Daily bit(e) of C++ | LFU cache
Daily bit(e) of C++ #72, Common interview problems: LFU cache
Today we will look at a common C++ interview problem: Least Frequently Used cache.
Implement an LFU cache data structure with a limited capacity that provides two O(1) (average) methods: int get(int key) and void put(int key, int value). When the cache runs out of capacity, the put method should drop the least frequently used key (both get and put calls count as use), if there is a tie, the least recently used key should be dropped.

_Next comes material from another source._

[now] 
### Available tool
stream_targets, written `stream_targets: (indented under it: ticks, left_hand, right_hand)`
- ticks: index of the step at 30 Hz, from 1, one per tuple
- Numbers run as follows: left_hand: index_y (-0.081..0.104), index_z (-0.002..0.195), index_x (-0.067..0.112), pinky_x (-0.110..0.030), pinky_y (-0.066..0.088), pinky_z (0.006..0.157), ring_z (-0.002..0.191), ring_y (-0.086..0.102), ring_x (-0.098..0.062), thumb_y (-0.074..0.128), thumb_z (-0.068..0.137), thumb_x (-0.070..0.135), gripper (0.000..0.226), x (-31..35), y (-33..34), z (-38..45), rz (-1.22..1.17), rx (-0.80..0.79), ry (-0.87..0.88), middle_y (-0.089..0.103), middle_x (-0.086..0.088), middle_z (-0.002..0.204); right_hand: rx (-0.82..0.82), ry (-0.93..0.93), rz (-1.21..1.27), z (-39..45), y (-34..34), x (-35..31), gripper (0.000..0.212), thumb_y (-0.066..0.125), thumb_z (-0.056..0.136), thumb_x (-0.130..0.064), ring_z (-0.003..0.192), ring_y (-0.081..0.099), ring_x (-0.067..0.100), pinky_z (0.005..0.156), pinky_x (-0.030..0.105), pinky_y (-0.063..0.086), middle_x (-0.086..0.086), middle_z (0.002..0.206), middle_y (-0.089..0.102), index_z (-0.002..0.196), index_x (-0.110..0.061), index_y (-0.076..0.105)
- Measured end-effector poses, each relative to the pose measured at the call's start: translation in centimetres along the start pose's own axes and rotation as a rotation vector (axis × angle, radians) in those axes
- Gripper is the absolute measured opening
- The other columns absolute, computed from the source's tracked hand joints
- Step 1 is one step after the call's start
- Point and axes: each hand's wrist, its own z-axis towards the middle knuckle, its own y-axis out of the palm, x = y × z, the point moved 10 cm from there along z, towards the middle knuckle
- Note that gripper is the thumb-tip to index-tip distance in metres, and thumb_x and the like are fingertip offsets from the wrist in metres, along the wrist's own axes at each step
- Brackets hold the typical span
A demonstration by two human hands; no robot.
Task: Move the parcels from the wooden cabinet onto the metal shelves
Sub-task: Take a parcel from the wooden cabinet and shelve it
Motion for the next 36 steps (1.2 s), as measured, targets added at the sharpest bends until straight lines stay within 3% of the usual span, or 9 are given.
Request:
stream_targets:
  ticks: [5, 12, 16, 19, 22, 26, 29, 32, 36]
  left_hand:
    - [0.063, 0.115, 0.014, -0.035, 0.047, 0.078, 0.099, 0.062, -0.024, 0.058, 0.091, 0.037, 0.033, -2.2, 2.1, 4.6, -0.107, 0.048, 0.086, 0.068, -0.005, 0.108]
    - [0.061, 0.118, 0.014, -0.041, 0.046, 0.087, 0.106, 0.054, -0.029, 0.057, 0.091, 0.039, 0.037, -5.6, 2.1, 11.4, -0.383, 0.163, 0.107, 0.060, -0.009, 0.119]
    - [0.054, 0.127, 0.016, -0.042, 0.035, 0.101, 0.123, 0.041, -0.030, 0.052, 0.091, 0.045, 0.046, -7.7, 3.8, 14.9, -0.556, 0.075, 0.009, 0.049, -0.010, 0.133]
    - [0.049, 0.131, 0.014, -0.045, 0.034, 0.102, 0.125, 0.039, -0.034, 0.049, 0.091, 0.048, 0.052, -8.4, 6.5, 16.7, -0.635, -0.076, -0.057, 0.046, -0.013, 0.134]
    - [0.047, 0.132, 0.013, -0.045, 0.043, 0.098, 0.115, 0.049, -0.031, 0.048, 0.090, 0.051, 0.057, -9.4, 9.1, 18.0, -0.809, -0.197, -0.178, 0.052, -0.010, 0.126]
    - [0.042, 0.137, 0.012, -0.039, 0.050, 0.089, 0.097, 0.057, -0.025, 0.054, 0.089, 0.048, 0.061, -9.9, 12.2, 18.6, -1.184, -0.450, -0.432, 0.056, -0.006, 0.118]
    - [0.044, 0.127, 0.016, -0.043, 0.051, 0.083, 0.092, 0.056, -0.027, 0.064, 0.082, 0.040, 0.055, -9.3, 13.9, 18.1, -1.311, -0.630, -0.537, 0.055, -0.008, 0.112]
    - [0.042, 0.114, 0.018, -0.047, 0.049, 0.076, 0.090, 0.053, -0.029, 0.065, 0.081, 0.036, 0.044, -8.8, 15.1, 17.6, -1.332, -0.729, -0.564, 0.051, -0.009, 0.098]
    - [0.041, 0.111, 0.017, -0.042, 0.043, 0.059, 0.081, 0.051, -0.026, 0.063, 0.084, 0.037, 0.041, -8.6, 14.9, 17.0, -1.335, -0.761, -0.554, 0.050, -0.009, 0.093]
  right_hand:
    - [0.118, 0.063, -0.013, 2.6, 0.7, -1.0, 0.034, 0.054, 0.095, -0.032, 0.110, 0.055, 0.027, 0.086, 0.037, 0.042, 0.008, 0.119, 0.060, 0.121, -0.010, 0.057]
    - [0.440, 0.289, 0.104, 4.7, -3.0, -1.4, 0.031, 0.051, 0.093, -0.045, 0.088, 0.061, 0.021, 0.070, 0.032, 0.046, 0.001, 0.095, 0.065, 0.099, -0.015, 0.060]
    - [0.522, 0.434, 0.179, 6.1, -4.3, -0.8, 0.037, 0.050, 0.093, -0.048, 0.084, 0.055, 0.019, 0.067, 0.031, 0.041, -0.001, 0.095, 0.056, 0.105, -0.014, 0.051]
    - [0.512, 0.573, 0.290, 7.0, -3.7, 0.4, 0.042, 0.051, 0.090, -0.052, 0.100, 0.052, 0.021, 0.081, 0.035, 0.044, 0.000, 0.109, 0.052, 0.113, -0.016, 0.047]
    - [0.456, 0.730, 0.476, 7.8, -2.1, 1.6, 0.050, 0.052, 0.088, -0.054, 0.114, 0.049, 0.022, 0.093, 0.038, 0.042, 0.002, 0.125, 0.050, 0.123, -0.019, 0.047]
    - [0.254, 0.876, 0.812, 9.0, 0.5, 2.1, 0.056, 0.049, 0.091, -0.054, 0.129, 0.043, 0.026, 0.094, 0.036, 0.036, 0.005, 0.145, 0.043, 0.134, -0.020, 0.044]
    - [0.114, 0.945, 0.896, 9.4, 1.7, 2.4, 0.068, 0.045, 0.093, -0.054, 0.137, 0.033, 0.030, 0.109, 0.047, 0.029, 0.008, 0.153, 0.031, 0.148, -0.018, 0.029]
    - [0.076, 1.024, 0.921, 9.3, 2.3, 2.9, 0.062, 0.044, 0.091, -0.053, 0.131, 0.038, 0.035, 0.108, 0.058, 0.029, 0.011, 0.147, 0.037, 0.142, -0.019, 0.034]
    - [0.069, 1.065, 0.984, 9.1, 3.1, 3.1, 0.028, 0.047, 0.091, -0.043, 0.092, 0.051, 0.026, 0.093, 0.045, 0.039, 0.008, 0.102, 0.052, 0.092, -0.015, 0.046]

Before you continue reading the solution, I encourage you to try to solve it yourself. Here is a Compiler Explorer link with a couple of test cases: https://compiler-explorer.com/z/T91ezqoh5.
Solution
When designing a data structure, the first thing to consider is what operations we must provide at the requested big-O complexity. This will typically dictate what components we need to use in our design.
For our LFU cache, we need to be able to drop the least frequently used key (in O(1)), meaning that we must keep the keys in sorted order. On top of that, since many keys can have the same frequency, we must keep the keys with the same frequency in the least recently used order.

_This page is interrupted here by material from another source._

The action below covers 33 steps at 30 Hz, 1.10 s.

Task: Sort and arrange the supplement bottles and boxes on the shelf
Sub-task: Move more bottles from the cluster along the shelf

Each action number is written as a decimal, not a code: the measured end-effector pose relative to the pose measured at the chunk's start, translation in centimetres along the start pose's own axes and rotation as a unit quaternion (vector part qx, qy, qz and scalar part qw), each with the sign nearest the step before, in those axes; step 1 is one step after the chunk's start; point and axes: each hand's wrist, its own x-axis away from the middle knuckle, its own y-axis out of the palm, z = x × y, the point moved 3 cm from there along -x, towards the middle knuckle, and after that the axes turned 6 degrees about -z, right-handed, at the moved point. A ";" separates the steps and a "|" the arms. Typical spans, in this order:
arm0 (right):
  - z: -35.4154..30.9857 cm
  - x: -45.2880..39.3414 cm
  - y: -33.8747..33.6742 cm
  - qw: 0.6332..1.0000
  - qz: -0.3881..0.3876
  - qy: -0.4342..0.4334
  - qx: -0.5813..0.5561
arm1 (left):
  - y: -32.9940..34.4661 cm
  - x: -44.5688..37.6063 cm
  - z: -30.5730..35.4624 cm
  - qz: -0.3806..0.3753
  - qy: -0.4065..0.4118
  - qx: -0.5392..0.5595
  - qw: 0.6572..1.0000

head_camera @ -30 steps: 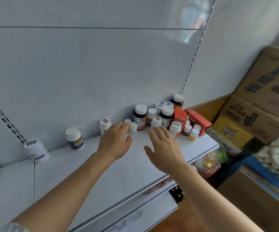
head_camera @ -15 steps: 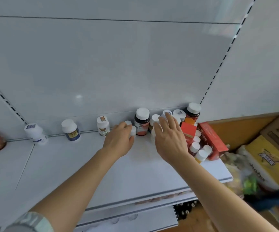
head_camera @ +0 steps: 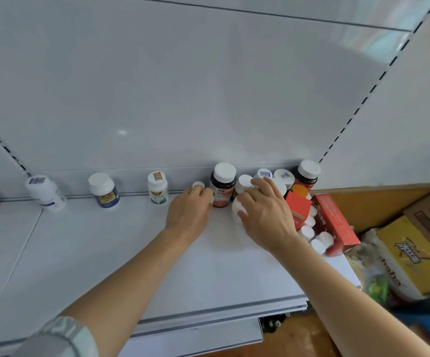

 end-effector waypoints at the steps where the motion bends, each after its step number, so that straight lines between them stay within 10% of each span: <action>1: 0.0 -0.2 -0.5 0.999 0.000 0.005 -0.041 | -0.2 0.0 -0.1 0.008 0.002 0.019 1.000; 20: -1.0 -4.0 -7.5 0.938 -0.128 0.192 -0.258 | -7.6 0.7 -2.2 -0.075 -0.081 0.482 0.869; 33: -4.5 -3.6 -7.7 0.903 -0.243 0.153 -0.320 | -8.0 5.9 -3.3 -0.087 -0.133 0.459 0.874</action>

When we access a key (either through get or put), we also need to be able to relocate it within our sorted data structure in O(1). Potentially this relocation may need to skip over many other keys.

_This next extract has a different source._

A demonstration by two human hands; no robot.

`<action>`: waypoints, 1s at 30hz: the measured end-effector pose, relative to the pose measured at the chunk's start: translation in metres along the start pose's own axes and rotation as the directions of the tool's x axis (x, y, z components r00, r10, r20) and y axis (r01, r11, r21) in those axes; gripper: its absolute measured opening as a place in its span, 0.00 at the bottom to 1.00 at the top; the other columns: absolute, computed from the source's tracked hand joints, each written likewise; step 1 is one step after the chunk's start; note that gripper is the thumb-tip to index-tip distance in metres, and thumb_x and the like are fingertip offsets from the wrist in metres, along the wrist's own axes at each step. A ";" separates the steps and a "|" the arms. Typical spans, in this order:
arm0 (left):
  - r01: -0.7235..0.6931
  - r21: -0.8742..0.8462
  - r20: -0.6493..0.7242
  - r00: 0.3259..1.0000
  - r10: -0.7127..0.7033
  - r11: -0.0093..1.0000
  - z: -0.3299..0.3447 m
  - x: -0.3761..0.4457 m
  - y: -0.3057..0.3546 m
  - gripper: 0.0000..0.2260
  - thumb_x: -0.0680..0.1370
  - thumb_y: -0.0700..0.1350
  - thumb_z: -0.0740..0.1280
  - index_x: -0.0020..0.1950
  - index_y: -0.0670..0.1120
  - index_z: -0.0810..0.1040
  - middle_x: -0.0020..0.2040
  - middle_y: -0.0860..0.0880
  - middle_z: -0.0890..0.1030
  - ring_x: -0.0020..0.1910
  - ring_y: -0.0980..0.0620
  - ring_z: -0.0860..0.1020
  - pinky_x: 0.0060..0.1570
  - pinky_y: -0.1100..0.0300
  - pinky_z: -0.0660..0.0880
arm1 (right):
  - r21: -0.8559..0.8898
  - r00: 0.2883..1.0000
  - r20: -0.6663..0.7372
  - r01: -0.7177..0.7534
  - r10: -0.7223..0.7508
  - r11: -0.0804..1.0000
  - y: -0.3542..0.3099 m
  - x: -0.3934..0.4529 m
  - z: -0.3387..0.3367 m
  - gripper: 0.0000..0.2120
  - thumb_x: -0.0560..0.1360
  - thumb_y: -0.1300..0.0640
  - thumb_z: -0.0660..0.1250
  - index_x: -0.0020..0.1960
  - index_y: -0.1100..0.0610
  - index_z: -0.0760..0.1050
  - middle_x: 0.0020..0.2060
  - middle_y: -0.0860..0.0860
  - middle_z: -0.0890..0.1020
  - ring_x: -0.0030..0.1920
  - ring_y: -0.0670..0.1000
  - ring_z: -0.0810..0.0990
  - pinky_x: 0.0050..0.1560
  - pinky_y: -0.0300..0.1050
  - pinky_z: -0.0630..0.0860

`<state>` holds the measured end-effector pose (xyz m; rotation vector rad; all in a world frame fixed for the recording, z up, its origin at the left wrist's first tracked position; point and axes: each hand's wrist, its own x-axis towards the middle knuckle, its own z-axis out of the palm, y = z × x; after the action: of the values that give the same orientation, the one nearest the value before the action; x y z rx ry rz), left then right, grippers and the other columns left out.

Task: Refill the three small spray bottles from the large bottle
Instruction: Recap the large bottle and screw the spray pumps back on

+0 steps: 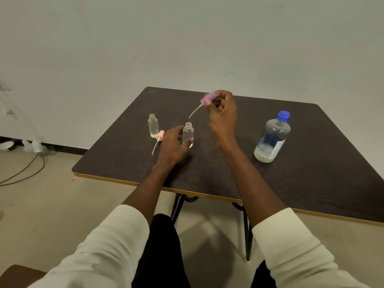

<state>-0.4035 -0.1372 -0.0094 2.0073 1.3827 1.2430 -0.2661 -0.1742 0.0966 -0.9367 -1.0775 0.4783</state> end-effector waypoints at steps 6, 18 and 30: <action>-0.009 -0.007 0.009 1.000 0.009 1.000 -0.001 -0.001 0.002 0.21 0.75 0.48 0.74 0.66 0.45 0.77 0.58 0.47 0.80 0.54 0.52 0.77 0.54 0.57 0.75 | -0.044 0.998 0.042 -0.053 0.055 0.998 0.013 -0.003 0.003 0.06 0.74 0.65 0.69 0.47 0.58 0.74 0.42 0.51 0.84 0.46 0.53 0.83 0.55 0.54 0.78; -0.036 -0.015 -0.007 0.999 0.036 0.999 0.000 -0.002 0.003 0.21 0.76 0.48 0.74 0.66 0.43 0.76 0.59 0.46 0.80 0.54 0.52 0.76 0.54 0.57 0.74 | -0.248 0.975 0.181 -0.078 0.126 0.966 0.042 -0.009 0.009 0.06 0.74 0.68 0.66 0.46 0.59 0.74 0.42 0.53 0.83 0.44 0.50 0.82 0.48 0.45 0.80; -0.045 -0.021 0.006 0.999 0.045 0.999 0.000 0.000 0.000 0.21 0.76 0.48 0.74 0.66 0.43 0.77 0.58 0.46 0.81 0.55 0.51 0.78 0.55 0.57 0.74 | -0.406 0.898 0.367 -0.081 0.244 0.910 0.059 -0.002 0.010 0.10 0.76 0.67 0.67 0.55 0.58 0.78 0.50 0.51 0.84 0.52 0.47 0.82 0.54 0.38 0.78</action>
<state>-0.4032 -0.1375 -0.0097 2.0370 1.3232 1.2633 -0.2697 -0.1397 0.0479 -1.3193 -1.5183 0.6394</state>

These features heavily limit what possibilities we have. We must use a std::list
for the fast relocation of elements, and we can combine that with a std::unordered_map
to look up information based on a key.
However, we need one more trick. We must bucket the data by frequency to relocate keys across many other keys. Moving a key to a higher frequency, we can then relocate it to the bucket with frequency+1, making sure to keep around only buckets that are not empty (limiting the number of buckets to the LFU cache capacity).
#include <list>
#include <unordered_map>
struct Bucket {
int freq;
std::list<int> keys;
};
struct Item {
int value;
std::list<Bucket>::iterator bucket;
std::list<int>::iterator position;
};
struct LFU {
// Create a LFU cache with the specified capacity
LFU(int capacity) : capacity_(capacity) {}
// Get the value for the given key
// - return -1 if the key is not present in the cache
// - increase the use count for this key
int get(int key) {
auto it = lookup_.find(key);
if (it == lookup_.end())
return -1;
// Relocate the key and store the new location
lookup_[key] = increment(key, it->second.value);
return it->second.value;
}
// Set the value for a key
// - if the key is new, it starts with use count 1
// and if the cache is at capacity, drop the LFU key
// - if the key already exists, increase the use count
void put(int key, int value) {
// Relocate the key and store the new location
lookup_[key] = increment(key,value);
}
private:
Item increment(int key, int value) {
auto it = lookup_.find(key);
// This a new key
if (it == lookup_.end()) {
// If we are at capacity, drop the LFU key
if (capacity_ == 0) {
drop_least();
++capacity_;
}
// Either create or get the bucket for frequency == 1
auto bucket = get_one_bucket();
// Keep the keys in least-recently-used order
bucket->keys.push_back(key);
--capacity_;
// Return the position information:
// - bucket and position within the bucket
return {value, bucket, std::prev(bucket->keys.end())};
} else {
// This key already exists, we are just updating
// Either create or get the bucket for frequency+1
auto bucket = get_next_bucket(it->second.bucket);
// Keep the keys in least-recently-used order
bucket->keys.push_back(key);
// Remove the key from the old bucket
it->second.bucket->keys.erase(it->second.position);
// If the bucket is now empty, remove it as well
maybe_drop_bucket(it->second.bucket);
// Return the position information:
// - bucket and position within the bucket
return {value, bucket, std::prev(bucket->keys.end())};
}
}
// Either create or get the bucket for frequency == 1
std::list<Bucket>::iterator get_one_bucket() {
if (buckets_.empty() || buckets_.front().freq != 1) {
buckets_.push_front({1,{}});
}
return buckets_.begin();
}
// Either create or get the bucket for frequency+1
std::list<Bucket>::iterator
get_next_bucket(std::list<Bucket>::iterator curr) {
auto next = std::next(curr);
if (next == buckets_.end() || curr->freq + 1 < next->freq) {
next = buckets_.insert(next, {curr->freq + 1,{}});
}
return next;
}
// If the bucket is empty, remove it
void maybe_drop_bucket(std::list<Bucket>::iterator bucket) {
if (bucket->keys.empty())
buckets_.erase(bucket);
}
// Drop the LFU key
void drop_least() {
// buckets_.front() is the bucket with the least frequency
// buckets_.front().keys.front() is the least recently
// used key within this bucket
int key = buckets_.front().keys.front();
buckets_.front().keys.pop_front();
// Also drop from the lookup map
lookup_.erase(key);
// If the bucket is now empty, remove it as well
maybe_drop_bucket(buckets_.begin());
}
size_t capacity_;
// Map: key -> { value, bucket, position within bucket }
std::unordered_map<int, Item> lookup_;
// List of buckets
std::list<Bucket> buckets_;
};